Pillar #3: Clear and Active Communication
Families with clear communication improve their ability to meet challenges and solve problems they encounter. You can encourage your family to express their emotions freely and safely to help them build these skills. Most of us find it difficult to trust people who hide their emotions because you never know what’s happening with them. This skill is crucial for relationships between adults and between adults and children in your home. You will build trust and a sense of confidence with the kids, which builds resilience.
Consider scheduling regular family meetings to talk through events, feelings, or experiences your family faces. It can be as simple as sharing “roses and thorns” of the week every Sunday night at dinner.
Pillar #4: Engagement with Each Other
Create family traditions or rituals that allow you to spend time together, like regular family dinners or game nights. Happy memories of family time can create a stable emotional foundation for children and a more profound sense of belonging for everyone.

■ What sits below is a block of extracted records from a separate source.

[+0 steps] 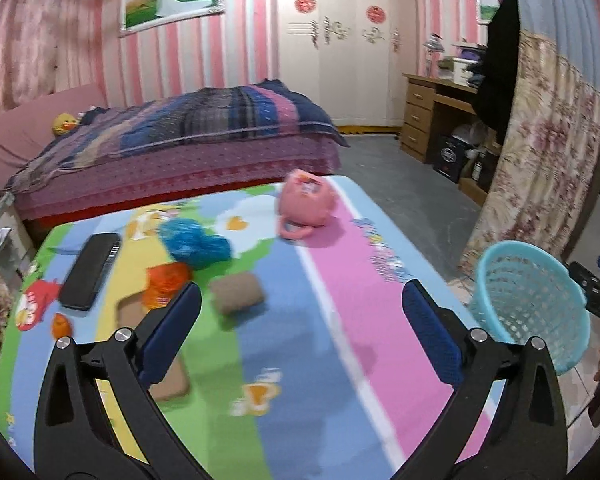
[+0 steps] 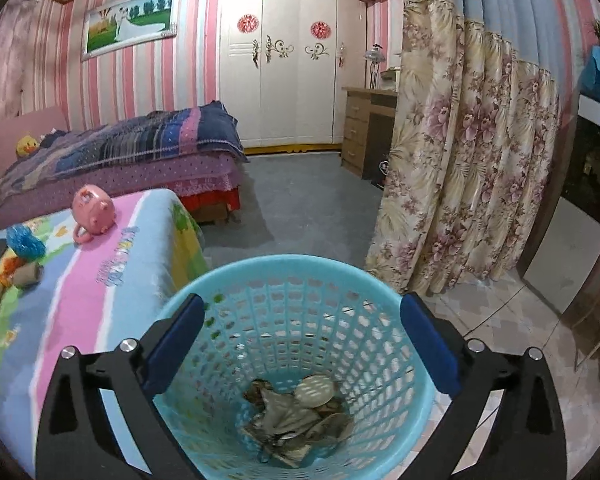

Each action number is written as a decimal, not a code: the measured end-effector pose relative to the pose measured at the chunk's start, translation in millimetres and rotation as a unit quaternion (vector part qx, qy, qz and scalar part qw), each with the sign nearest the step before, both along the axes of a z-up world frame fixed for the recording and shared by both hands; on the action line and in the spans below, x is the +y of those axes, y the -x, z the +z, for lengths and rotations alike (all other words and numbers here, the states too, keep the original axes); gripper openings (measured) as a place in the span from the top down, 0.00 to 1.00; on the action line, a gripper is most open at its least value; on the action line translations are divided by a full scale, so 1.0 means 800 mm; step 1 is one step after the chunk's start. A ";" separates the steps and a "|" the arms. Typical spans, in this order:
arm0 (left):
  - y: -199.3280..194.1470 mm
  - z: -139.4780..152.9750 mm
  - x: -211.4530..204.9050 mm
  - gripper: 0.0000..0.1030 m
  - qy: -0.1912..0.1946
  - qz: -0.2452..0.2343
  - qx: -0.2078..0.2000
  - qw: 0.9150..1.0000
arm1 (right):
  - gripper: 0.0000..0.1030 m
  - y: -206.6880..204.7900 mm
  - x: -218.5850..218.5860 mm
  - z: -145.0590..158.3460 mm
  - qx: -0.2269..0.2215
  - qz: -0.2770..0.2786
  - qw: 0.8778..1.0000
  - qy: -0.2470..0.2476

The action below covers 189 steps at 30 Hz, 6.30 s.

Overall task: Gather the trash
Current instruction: 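Open the right gripper to drop the cream lid into the basket, then move both tools back over the bed cover, then grasp the tangerine with the left gripper, then grasp the brown cardboard tube with the right gripper while left holds the tangerine, then carry the tangerine and cardboard tube over the blue basket with both grippers, then open both grippers to drop the tangerine and tube into the basket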

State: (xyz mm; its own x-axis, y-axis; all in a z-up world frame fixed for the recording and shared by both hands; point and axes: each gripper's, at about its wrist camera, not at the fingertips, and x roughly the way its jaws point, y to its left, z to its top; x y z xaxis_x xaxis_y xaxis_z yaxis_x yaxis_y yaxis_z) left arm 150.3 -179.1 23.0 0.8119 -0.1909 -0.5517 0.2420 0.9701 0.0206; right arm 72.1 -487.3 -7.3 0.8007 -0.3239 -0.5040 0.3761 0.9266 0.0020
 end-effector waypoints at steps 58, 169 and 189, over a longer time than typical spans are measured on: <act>-0.131 -0.142 0.364 0.32 0.061 0.209 0.160 0.963 | 0.05 -0.203 0.320 -0.051 0.070 0.185 0.980 0.017; 0.017 -0.069 -0.183 0.74 0.046 -0.167 0.081 0.982 | 0.48 0.060 -0.028 -0.016 0.019 -0.013 0.999 0.024; 0.000 -0.086 -0.293 0.25 0.006 -0.204 0.043 0.978 | 0.48 0.072 -0.090 -0.047 0.025 -0.038 0.999 0.003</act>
State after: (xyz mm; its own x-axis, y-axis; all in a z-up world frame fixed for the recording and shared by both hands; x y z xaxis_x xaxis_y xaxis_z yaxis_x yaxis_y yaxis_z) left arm 150.4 -413.4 -46.1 0.6182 -0.4954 -0.6103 0.6087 0.7930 -0.0272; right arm 14.8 -559.2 -44.8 0.7471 -0.3861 -0.5411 0.4456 0.8949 -0.0234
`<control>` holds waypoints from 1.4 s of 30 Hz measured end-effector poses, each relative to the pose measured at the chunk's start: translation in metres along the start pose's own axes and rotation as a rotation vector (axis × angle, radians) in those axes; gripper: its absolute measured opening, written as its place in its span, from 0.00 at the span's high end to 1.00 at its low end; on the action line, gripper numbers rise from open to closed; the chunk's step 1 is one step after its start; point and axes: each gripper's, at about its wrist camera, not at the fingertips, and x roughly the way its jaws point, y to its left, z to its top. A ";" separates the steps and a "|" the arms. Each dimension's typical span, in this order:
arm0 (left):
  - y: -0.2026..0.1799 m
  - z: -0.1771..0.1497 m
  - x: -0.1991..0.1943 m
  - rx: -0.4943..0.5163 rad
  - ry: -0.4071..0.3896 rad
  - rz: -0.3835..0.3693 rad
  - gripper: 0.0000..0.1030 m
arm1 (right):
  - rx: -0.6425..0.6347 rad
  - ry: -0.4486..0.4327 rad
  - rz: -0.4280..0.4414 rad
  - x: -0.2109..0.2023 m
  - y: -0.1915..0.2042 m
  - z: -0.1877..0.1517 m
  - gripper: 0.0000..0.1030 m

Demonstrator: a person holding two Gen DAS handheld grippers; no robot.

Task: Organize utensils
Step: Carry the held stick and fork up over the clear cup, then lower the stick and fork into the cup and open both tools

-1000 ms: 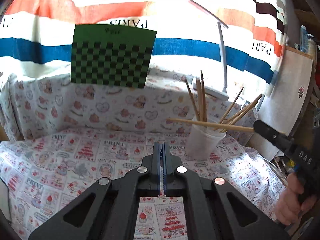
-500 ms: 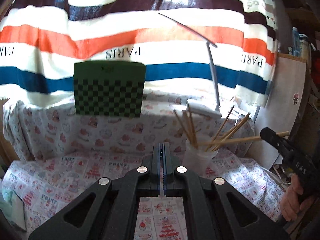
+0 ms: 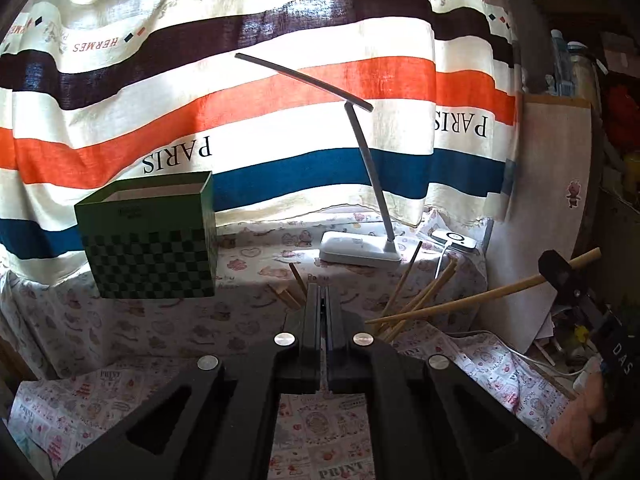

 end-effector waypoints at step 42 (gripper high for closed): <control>0.005 -0.020 0.106 -0.033 0.121 0.004 0.86 | 0.198 0.371 -0.062 0.115 -0.056 -0.071 0.77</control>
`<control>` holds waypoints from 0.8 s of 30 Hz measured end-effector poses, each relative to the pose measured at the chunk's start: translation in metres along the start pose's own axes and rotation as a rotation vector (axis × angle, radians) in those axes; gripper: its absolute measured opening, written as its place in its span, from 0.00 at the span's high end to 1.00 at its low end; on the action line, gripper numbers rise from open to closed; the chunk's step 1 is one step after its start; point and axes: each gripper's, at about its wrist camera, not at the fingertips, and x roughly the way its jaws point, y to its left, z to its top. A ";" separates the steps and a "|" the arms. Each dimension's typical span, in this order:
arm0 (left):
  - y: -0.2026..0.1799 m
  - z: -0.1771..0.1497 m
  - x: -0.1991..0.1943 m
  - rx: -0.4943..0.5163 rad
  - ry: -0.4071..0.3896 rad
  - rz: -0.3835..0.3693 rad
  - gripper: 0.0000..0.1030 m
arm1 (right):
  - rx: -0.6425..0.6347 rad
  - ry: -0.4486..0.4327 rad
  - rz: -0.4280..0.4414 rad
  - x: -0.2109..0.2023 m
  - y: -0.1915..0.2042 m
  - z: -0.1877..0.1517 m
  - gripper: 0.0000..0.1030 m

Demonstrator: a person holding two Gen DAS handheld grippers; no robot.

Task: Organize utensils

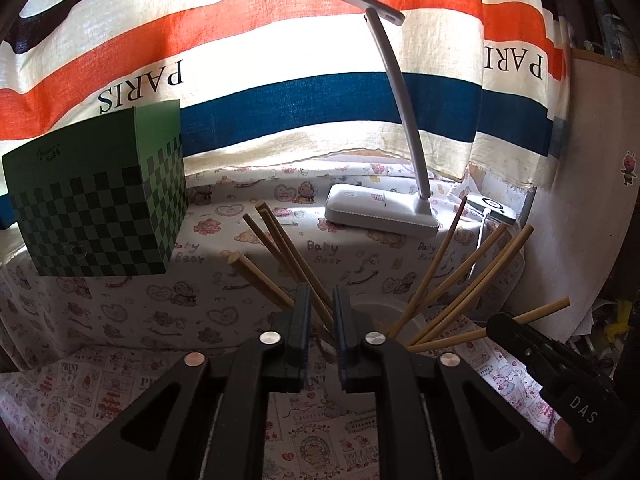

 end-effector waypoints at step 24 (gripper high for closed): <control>0.089 -0.064 -0.090 -0.078 -0.137 0.198 0.21 | -0.198 0.116 0.019 0.008 0.055 -0.031 0.35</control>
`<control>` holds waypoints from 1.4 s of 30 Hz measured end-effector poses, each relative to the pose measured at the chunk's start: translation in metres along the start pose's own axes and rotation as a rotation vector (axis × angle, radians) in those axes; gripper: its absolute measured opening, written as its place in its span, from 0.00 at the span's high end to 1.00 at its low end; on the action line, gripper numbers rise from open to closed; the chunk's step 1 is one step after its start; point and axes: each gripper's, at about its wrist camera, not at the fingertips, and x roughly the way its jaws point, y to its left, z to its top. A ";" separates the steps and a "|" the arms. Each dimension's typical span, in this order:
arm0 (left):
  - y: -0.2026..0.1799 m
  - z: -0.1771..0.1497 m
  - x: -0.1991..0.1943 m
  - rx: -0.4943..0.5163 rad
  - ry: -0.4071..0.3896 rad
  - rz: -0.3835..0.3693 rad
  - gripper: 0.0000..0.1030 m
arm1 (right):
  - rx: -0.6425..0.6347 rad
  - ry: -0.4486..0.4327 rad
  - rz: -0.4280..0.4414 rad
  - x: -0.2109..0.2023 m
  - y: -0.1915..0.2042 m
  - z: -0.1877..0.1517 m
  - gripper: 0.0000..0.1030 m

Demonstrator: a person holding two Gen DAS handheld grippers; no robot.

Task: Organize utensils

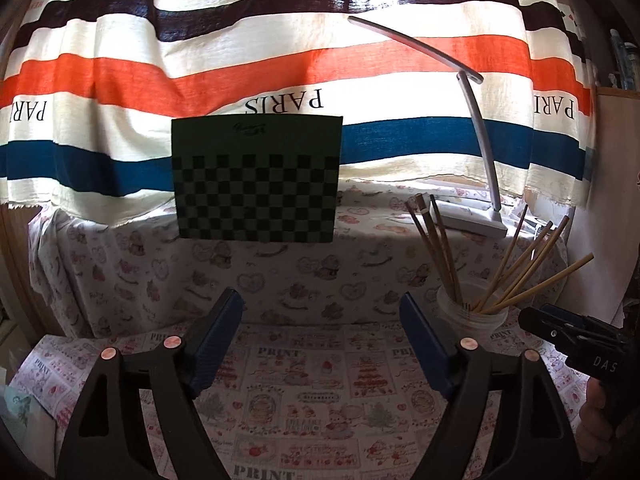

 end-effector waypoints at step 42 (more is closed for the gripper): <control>0.024 -0.059 0.000 0.028 -0.058 0.111 0.01 | -0.209 -0.158 -0.244 0.015 0.060 -0.045 0.09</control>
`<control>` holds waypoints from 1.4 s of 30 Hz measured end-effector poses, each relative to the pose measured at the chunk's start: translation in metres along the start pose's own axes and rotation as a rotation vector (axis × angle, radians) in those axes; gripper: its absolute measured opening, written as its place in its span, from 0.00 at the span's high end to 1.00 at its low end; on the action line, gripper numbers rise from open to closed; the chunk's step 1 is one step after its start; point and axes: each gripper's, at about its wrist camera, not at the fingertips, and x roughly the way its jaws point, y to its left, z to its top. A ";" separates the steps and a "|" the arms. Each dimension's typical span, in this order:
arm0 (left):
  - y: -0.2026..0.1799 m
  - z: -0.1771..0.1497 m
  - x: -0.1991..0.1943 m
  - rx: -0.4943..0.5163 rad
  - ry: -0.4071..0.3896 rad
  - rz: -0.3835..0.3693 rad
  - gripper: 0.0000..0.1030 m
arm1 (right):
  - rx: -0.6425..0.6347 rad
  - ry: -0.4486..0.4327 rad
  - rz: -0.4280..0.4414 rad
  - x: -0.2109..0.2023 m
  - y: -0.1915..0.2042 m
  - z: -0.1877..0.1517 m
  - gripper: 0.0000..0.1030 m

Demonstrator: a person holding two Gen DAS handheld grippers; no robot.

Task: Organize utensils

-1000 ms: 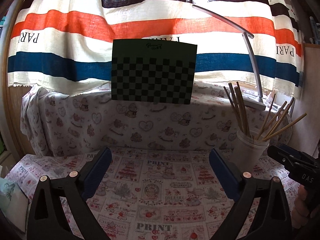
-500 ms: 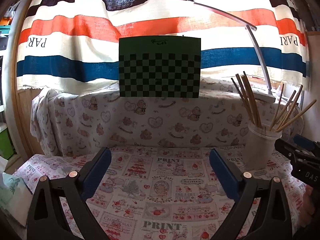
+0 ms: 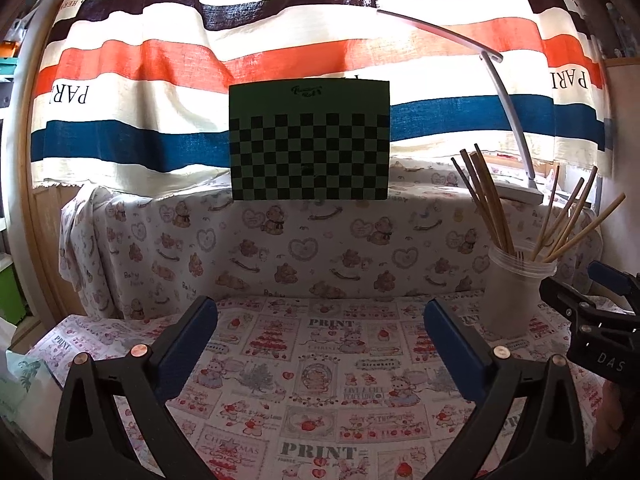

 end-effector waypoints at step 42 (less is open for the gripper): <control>-0.001 0.000 0.001 0.004 0.006 0.001 0.00 | 0.000 -0.008 -0.010 -0.002 0.001 0.000 0.00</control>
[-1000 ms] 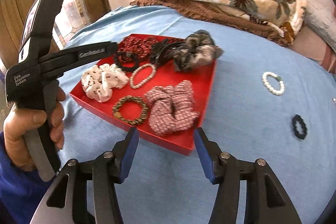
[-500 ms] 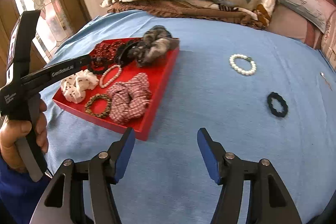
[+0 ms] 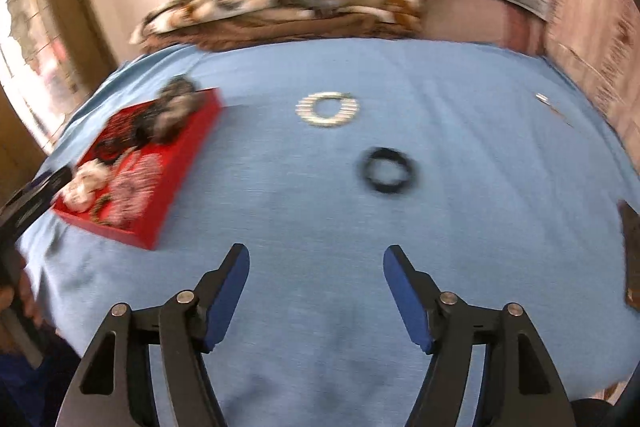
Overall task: Organize jewelry
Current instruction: 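Move both grippers to the white pearl bracelet and black beaded bracelet, then grasp white pearl bracelet with left gripper while right gripper grasps black beaded bracelet, then carry both held bracelets over the red tray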
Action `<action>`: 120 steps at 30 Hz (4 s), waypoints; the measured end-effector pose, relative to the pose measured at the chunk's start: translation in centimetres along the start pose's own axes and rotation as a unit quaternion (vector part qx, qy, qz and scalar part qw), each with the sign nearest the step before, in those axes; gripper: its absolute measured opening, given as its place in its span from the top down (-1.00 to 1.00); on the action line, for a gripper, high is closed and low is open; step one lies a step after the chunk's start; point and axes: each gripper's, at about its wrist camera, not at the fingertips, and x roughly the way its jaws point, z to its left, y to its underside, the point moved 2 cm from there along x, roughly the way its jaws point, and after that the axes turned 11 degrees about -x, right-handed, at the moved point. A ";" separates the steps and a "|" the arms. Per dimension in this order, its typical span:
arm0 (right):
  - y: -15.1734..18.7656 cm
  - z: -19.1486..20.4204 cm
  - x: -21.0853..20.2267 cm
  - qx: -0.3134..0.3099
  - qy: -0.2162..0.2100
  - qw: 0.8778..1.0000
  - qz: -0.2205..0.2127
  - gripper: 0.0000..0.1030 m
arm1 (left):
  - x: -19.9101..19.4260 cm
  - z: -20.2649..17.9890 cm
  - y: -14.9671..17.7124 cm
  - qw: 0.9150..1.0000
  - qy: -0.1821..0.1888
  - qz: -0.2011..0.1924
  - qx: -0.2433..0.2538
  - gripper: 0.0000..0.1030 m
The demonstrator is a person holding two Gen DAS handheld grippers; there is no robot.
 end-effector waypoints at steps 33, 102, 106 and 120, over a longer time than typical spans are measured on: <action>-5.1 -10.2 9.8 0.072 -0.114 0.990 0.050 -0.18 | 11.2 -23.2 -7.6 0.978 0.114 0.172 0.035 0.34; -3.1 -4.0 1.7 -0.036 0.013 0.998 -0.050 0.81 | -6.9 -14.4 -1.7 0.987 0.145 0.065 0.024 0.82; -2.8 -2.9 1.0 -0.044 0.010 0.997 -0.056 0.81 | -7.2 -12.7 -1.6 0.989 0.132 0.061 0.006 0.82; -0.4 1.3 0.3 -0.092 0.040 0.993 -0.063 0.81 | -6.7 -6.9 -3.5 0.998 0.059 0.002 -0.011 0.82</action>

These experiences don’t have to be expensive or complicated. In fact, it’s less about the activity itself and more about doing the activity together. Of course, your efforts will be far more effective if everyone can enjoy the activity.
Pillar #5: Proactive Problem Solving
The reality is that every family faces challenges. It’s the human condition and raising this child is your family’s reality right now. But just as real is the fact that all families have strengths and vulnerabilities. Do you know what your family’s strengths and weaknesses are? Deciding now how to manage future challenges together will tell the kids that you are prepared, you will be present when they face challenges, and you can be trusted. That sense of safety builds resilience.
Here are a few ideas for how to plan for problem solving together:
- Write down a couple examples of difficulties your family has already overcome. Then, write down how you did it. Was it loyalty? Teamwork? Listening skills? Determination? What strengths made the difference?
- Next, write down an example of a previous experience where your family’s coping abilities weren’t very positive. Brainstorm how you can manage a similar situation better the next time you face it.
- Finally, list some of your family’s individual and collective strengths. How could those be modified as your family continues to grow and change?
This exercise makes it easier to remember successful strategies during times of stress and helps identify the areas that need attention.
You Will All Win When You Learn Resilience!
Just like some people are naturally more resilient than others, some families will be naturally more resilient. However, the key to remember is that every family can learn more or better skills for building resilience – both as individuals and as a family!
Intentionally focusing on learning resilience, even when it feels forced or hokey, has long-lasting impacts. You are teaching your relative child life skills that will enrich and strengthen them long after this child is grown.